(Stored items)
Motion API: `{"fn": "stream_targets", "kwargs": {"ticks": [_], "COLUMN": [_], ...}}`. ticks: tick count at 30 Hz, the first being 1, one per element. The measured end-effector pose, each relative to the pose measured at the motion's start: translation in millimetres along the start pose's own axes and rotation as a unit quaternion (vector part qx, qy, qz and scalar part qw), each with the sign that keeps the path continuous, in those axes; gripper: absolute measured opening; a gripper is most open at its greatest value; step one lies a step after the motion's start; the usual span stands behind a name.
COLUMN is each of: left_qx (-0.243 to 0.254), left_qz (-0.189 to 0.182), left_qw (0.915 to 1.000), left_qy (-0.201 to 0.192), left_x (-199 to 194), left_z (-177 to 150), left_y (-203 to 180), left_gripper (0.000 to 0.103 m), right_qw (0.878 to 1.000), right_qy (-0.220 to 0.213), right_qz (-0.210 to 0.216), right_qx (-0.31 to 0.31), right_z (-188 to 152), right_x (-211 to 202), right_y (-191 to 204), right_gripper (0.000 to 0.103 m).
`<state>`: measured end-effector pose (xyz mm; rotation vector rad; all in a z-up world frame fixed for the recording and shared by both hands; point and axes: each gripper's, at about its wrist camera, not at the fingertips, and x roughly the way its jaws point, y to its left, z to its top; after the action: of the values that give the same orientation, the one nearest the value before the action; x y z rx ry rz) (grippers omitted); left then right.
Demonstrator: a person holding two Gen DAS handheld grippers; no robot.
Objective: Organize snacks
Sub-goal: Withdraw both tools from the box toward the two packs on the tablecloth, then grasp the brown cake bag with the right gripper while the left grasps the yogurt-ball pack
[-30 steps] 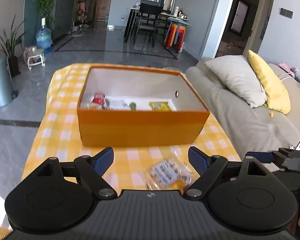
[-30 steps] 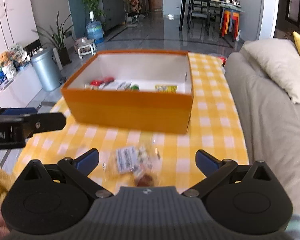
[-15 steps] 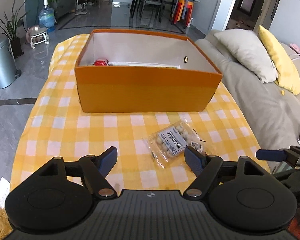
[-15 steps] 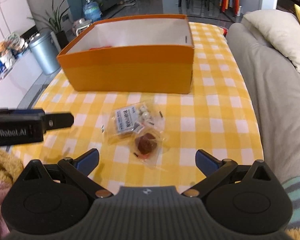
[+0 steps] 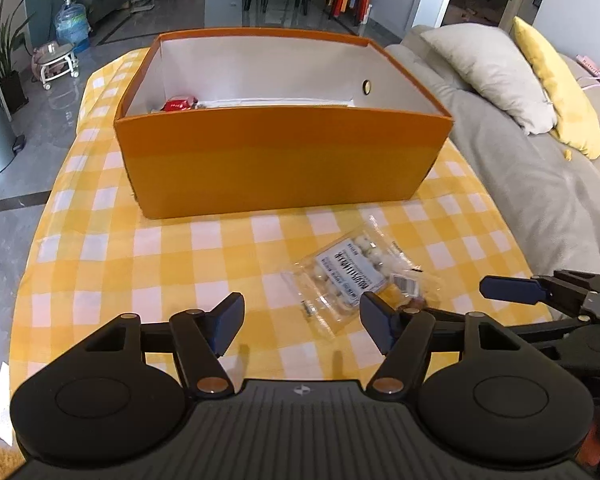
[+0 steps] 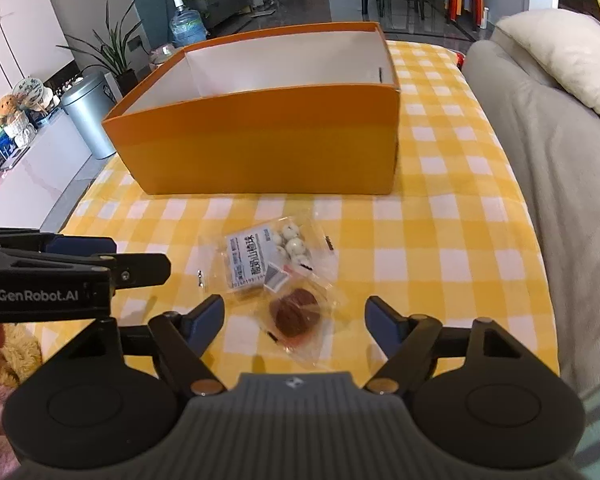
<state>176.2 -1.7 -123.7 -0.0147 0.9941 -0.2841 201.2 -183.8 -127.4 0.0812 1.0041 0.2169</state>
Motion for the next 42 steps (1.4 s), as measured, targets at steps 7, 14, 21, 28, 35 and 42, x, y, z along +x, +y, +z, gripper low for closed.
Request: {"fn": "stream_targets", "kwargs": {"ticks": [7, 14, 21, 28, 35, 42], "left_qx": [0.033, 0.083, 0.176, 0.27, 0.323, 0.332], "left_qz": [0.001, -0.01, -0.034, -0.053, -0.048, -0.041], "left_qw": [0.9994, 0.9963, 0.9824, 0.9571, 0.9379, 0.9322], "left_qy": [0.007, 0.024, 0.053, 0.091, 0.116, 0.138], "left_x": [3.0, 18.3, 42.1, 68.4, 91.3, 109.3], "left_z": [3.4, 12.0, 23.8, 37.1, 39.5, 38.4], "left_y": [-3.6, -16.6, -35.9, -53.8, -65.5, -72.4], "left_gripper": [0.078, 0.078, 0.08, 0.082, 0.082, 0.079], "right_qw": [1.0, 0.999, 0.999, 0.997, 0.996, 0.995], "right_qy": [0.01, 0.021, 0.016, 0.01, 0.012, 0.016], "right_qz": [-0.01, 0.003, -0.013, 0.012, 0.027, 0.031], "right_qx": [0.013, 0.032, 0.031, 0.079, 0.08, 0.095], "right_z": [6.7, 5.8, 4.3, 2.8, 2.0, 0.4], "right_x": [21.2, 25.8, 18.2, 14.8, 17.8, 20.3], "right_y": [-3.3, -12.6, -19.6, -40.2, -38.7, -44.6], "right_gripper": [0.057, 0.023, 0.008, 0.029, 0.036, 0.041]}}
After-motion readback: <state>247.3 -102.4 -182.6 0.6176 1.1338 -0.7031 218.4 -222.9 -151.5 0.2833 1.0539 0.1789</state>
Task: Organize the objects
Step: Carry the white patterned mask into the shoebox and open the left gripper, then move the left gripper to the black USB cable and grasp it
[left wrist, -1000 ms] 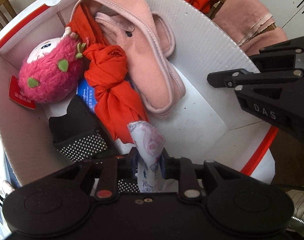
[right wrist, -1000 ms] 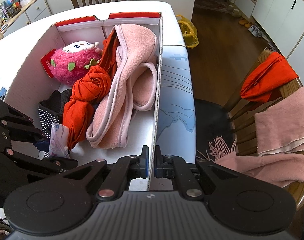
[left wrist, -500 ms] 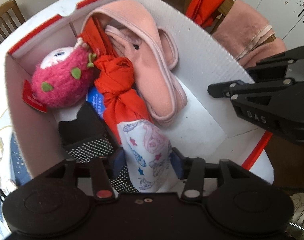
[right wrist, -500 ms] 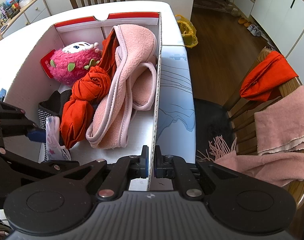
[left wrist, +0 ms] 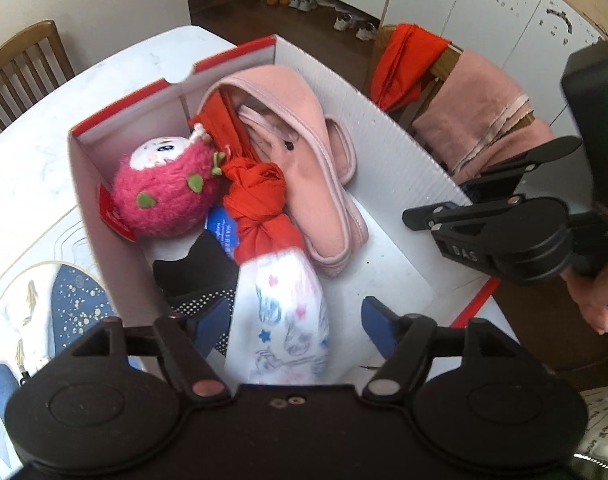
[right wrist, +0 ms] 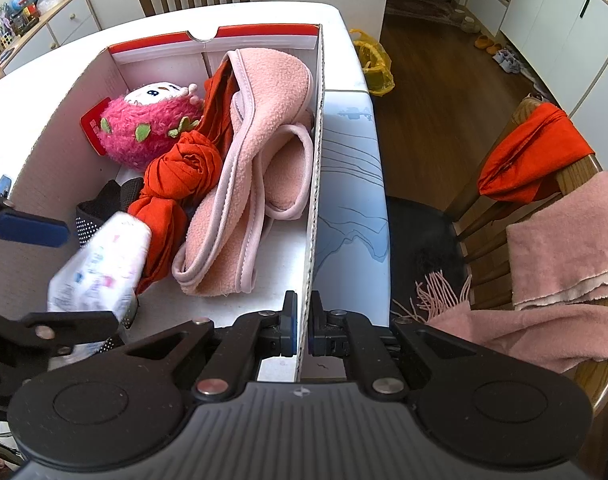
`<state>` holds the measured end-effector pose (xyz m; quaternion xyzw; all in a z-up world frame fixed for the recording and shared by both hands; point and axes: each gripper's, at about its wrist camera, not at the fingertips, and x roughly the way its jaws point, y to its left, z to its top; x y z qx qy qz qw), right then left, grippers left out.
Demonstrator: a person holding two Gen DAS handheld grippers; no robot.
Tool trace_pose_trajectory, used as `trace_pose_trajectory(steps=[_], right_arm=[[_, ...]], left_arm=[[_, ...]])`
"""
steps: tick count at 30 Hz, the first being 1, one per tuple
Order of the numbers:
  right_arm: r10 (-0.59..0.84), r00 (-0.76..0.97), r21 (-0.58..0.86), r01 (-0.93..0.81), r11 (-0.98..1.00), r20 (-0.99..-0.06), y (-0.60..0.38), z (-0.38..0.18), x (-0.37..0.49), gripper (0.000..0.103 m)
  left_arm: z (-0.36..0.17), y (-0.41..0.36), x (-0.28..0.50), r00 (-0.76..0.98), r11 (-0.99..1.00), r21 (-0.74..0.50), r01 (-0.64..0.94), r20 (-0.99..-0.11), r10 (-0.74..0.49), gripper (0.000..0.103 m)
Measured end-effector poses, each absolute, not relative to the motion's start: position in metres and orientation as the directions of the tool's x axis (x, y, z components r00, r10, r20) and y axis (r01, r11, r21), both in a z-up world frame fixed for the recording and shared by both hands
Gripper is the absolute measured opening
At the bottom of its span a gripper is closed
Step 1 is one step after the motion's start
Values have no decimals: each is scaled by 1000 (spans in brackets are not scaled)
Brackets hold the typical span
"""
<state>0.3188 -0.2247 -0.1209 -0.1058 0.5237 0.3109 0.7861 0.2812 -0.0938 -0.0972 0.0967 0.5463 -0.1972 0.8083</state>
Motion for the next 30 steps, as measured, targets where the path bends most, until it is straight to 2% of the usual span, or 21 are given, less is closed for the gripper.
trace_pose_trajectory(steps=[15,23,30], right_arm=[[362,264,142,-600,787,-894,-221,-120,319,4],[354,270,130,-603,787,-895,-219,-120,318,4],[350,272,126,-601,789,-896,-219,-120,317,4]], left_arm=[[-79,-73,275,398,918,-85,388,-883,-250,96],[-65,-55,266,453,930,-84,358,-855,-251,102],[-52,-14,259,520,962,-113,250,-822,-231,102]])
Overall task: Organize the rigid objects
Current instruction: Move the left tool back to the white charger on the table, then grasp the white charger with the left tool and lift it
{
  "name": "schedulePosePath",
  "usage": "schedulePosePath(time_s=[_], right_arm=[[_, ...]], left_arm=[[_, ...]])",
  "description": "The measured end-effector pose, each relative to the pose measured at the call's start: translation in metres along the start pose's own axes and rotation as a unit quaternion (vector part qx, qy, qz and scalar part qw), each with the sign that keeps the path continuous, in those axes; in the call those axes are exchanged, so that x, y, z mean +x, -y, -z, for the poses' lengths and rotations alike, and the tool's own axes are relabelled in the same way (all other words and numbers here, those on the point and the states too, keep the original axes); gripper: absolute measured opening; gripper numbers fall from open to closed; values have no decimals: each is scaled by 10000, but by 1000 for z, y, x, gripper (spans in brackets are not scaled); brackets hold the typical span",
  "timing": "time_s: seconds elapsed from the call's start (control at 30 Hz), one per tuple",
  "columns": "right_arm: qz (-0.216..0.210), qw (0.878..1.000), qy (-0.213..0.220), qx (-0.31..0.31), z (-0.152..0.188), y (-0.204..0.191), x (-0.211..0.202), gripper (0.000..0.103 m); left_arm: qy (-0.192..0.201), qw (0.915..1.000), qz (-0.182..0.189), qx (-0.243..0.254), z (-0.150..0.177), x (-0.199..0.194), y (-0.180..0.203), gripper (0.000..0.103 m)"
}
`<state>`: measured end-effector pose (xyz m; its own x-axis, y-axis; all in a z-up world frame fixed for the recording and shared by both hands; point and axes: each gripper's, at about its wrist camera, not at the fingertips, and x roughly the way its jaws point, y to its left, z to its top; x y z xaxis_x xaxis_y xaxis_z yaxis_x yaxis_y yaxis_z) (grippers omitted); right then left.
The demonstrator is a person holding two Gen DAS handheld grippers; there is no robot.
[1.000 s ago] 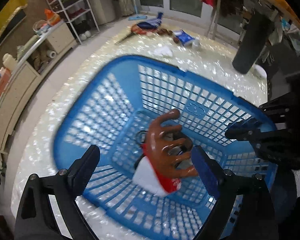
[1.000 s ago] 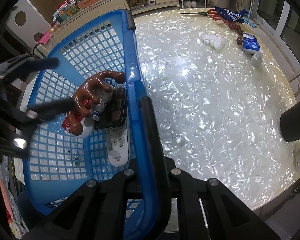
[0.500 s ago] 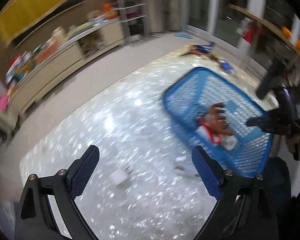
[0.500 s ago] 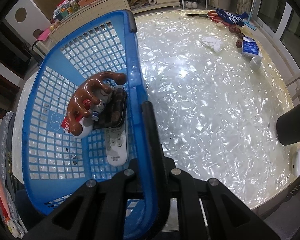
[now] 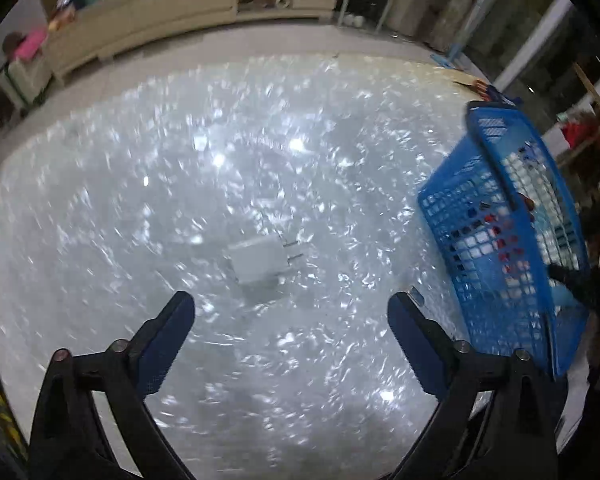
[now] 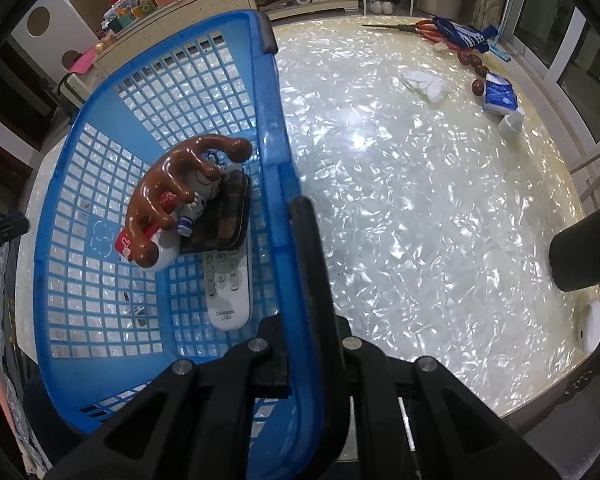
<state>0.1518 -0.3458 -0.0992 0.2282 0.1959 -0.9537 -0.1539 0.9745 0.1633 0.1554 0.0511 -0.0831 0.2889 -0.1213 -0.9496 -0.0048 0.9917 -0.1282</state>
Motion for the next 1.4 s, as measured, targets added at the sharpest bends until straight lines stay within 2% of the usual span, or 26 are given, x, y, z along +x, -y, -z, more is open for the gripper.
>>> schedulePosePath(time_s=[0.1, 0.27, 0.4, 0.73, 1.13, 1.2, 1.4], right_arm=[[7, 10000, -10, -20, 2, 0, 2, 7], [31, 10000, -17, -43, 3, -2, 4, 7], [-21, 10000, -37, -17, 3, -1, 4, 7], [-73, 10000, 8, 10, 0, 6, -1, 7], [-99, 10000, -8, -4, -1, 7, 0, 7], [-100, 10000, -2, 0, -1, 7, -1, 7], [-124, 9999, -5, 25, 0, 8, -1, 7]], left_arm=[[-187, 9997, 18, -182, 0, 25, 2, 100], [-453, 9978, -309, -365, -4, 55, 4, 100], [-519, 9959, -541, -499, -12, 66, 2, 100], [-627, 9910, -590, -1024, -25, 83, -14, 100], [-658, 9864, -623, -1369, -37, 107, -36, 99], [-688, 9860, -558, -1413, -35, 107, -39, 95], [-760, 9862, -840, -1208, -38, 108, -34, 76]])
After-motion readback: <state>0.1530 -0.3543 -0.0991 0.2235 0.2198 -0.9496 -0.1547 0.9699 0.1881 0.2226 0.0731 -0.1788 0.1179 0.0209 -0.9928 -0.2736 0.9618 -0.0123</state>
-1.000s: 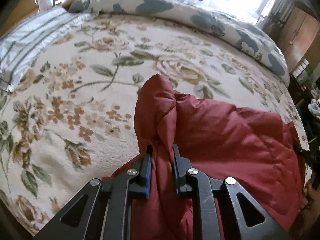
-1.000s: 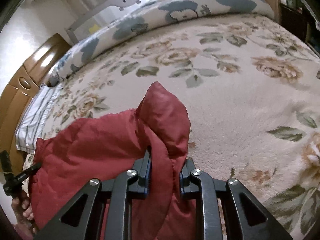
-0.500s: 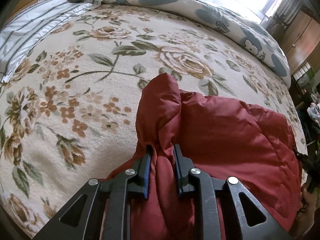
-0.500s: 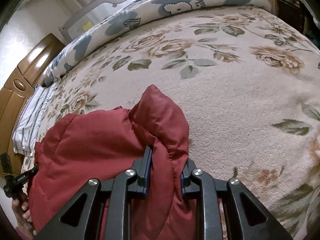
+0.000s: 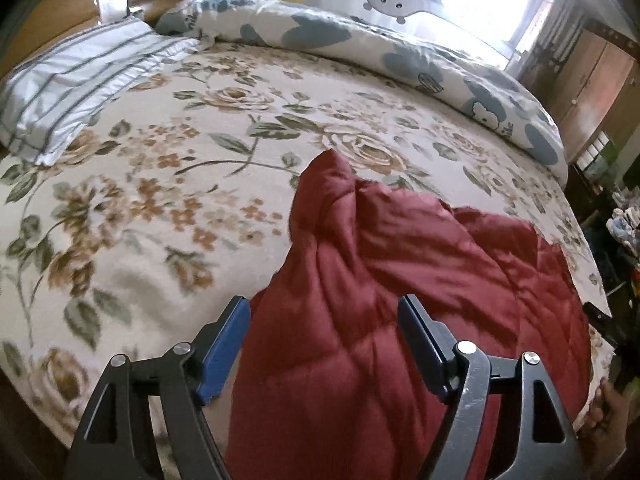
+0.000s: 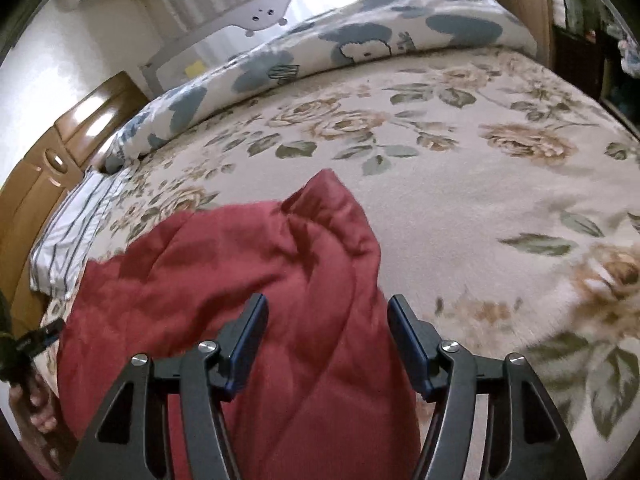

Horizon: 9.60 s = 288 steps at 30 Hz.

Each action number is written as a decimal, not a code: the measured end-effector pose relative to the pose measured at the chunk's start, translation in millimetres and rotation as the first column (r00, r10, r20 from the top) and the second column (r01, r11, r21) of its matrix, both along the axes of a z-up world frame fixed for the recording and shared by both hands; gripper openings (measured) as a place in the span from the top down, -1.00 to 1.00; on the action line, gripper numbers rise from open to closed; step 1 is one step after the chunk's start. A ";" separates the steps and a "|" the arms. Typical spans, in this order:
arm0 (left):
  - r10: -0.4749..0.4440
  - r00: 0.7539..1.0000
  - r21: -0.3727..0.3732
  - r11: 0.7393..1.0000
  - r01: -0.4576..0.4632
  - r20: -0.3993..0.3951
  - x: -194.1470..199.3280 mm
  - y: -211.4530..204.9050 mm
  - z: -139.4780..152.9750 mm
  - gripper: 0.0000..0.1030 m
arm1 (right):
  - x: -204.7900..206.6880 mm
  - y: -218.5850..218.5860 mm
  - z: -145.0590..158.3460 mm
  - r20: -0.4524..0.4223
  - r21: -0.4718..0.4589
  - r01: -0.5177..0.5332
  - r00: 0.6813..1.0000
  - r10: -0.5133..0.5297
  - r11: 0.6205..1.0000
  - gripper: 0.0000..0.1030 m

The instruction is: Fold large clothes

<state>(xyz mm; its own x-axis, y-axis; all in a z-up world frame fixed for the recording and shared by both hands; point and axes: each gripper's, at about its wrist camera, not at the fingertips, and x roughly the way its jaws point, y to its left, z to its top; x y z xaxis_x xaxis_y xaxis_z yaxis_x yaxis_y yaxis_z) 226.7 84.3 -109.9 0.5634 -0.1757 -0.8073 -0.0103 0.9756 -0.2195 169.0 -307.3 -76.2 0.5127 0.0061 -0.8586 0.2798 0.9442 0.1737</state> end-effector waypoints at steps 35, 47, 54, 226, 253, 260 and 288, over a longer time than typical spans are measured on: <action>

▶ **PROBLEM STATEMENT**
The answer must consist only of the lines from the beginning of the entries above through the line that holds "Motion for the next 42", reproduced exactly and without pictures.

▶ **EXPECTED ANSWER**
Motion API: `{"fn": "stream_targets", "kwargs": {"ticks": [_], "COLUMN": [_], ...}}`. ticks: tick count at 30 Hz, the first being 1, one per element. The measured end-effector pose, each relative to the pose measured at the motion's start: translation in millimetres along the start pose's own axes and rotation as a unit quaternion (vector part qx, qy, qz and scalar part qw), each with the sign that keeps the path continuous, in those axes; gripper: absolute measured opening; a gripper is most open at its greatest value; step one lies a step after the motion's start; the usual span stands behind a name.
COLUMN is each of: left_qx (-0.243 to 0.254), left_qz (-0.189 to 0.182), left_qw (0.915 to 1.000), left_qy (-0.201 to 0.192), left_x (-199 to 194), left_z (-177 to 150), left_y (-203 to 180), left_gripper (0.000 to 0.103 m), right_qw (0.878 to 1.000), right_qy (-0.220 to 0.213), right_qz (-0.210 to 0.216), right_qx (-0.31 to 0.31), right_z (-188 to 152), right_x (-211 to 202), right_y (-191 to 204), right_gripper (0.000 to 0.103 m).
`<state>`: measured end-effector pose (xyz mm; rotation vector rad; all in a z-up world frame fixed for the recording and shared by both hands; point and axes: each gripper's, at about its wrist camera, not at the fingertips, and x roughly the way its jaws point, y to its left, z to its top; after the action: of the values that give the same orientation, the one nearest the value before the action; x y z rx ry rz) (grippers omitted); left then right.
Demonstrator: a person holding two Gen DAS handheld grippers; no robot.
Objective: Organize snacks
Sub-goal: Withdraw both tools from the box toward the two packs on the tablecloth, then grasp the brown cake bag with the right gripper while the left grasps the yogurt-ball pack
[-30 steps] 
[-30 steps] 
[-15 steps] 
[-15 steps] 
[+0 steps] 
[+0 steps] 
<state>176.2 -1.7 -123.7 -0.0147 0.9941 -0.2841 201.2 -183.8 -127.4 0.0812 1.0041 0.2169</state>
Motion for the next 42 steps (1.4 s), as measured, targets at steps 7, 14, 21, 28, 35 and 42, x, y, z along +x, +y, +z, gripper low for closed.

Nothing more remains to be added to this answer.